In retrospect, it was a monumentally stupid place to put our main 
modem pool, but we didn't realize what was
above the drop ceiling - and that it was roof, not the other 11 
floors of the building.


1 bay of 6 shelves of USR TC 1000 HiperDSPs were now very wet and 
blinking funny patterns on their LEDs.


Fortunately, our vendor in Toronto (4 hour drive away) had stock of 
equipment that another customer kept
delaying shipment on.  They got their staff in, started un-boxing 
and, slotting cards.  We spent a few hours

tearing out the old gear and getting ready for replacements.

We left Windsor, Ontario at around 12:00am - same time they left 
Toronto, heading towards us.  We coordinated
a meet at one of the rural exits along Highway 401 at a closed gas 
station at around 2am.


Everything was going so well until a cop pulled up, and asked us what 
we were doing, as we were slinging
modem chassis between the back of the vendor's SUV and our van... We 
calmly explained
what happened.  He looked between us a couple of times, shook his 
head and said "well, good luck with that",

got back in his car and drove away.

We had everything back online within 14 hours of the initial outage.

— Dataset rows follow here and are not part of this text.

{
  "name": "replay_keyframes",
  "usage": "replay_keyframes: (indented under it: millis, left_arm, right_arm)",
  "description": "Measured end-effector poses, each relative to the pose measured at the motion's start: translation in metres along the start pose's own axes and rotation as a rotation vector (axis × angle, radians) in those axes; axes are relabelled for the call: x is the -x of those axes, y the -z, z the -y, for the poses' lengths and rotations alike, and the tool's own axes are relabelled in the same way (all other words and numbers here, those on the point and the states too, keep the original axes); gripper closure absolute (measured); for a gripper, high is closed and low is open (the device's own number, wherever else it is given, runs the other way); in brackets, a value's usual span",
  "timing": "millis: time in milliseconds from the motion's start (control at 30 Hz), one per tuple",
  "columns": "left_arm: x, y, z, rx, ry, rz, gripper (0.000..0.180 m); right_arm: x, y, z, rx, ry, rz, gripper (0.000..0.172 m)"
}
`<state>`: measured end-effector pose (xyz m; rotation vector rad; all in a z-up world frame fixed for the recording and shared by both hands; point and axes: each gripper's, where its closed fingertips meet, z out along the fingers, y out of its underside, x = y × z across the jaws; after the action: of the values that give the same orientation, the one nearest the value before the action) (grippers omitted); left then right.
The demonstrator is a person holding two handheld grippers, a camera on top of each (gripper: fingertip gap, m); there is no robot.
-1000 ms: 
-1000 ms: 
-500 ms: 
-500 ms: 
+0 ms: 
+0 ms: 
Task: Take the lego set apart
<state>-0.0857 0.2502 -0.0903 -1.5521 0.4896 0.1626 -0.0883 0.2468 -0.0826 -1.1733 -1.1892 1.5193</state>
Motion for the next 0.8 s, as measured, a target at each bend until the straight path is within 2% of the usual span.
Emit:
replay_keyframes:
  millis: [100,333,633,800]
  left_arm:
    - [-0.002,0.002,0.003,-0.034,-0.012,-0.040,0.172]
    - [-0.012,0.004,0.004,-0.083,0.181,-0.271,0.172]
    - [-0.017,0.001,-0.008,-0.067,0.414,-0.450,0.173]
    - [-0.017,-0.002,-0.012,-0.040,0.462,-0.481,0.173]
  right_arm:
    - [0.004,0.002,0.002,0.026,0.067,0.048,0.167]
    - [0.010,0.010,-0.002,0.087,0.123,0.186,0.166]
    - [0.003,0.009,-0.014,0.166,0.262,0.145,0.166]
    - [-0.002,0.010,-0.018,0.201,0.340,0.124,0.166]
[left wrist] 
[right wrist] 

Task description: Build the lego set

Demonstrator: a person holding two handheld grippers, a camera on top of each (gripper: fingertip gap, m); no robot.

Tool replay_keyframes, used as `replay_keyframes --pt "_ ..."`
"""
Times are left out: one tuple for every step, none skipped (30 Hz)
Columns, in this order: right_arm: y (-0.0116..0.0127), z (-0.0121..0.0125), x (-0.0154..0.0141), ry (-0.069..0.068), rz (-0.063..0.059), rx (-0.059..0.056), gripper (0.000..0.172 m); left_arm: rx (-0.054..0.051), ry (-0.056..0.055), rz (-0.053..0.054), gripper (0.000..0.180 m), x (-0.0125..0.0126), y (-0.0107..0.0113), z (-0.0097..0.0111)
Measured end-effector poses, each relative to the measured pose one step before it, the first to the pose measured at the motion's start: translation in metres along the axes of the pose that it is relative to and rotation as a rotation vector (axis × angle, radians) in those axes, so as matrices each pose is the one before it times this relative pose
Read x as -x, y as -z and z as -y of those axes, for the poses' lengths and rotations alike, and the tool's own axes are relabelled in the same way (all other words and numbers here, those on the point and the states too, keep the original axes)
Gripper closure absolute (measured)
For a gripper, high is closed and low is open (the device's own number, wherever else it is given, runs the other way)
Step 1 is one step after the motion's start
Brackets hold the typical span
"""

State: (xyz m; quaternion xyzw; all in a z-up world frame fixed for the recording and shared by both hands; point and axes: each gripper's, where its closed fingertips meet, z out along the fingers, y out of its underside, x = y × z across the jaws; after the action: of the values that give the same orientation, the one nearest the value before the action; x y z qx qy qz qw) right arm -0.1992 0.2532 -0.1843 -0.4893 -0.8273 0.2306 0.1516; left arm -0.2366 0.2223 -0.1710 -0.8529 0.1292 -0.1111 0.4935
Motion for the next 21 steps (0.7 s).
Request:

At 02:37 PM 16/02/2021, John Kristoff wrote:

Friends,

I'd like to start a thread about the most famous and widespread Internet
operational issues, outages or implementation incompatibilities you
have seen.

Which examples would make up your top three?

To get things started, I'd suggest the AS 7007 event is perhaps  the
most notorious and likely to top many lists including mine.  So if
that is one for you I'm asking for just two more.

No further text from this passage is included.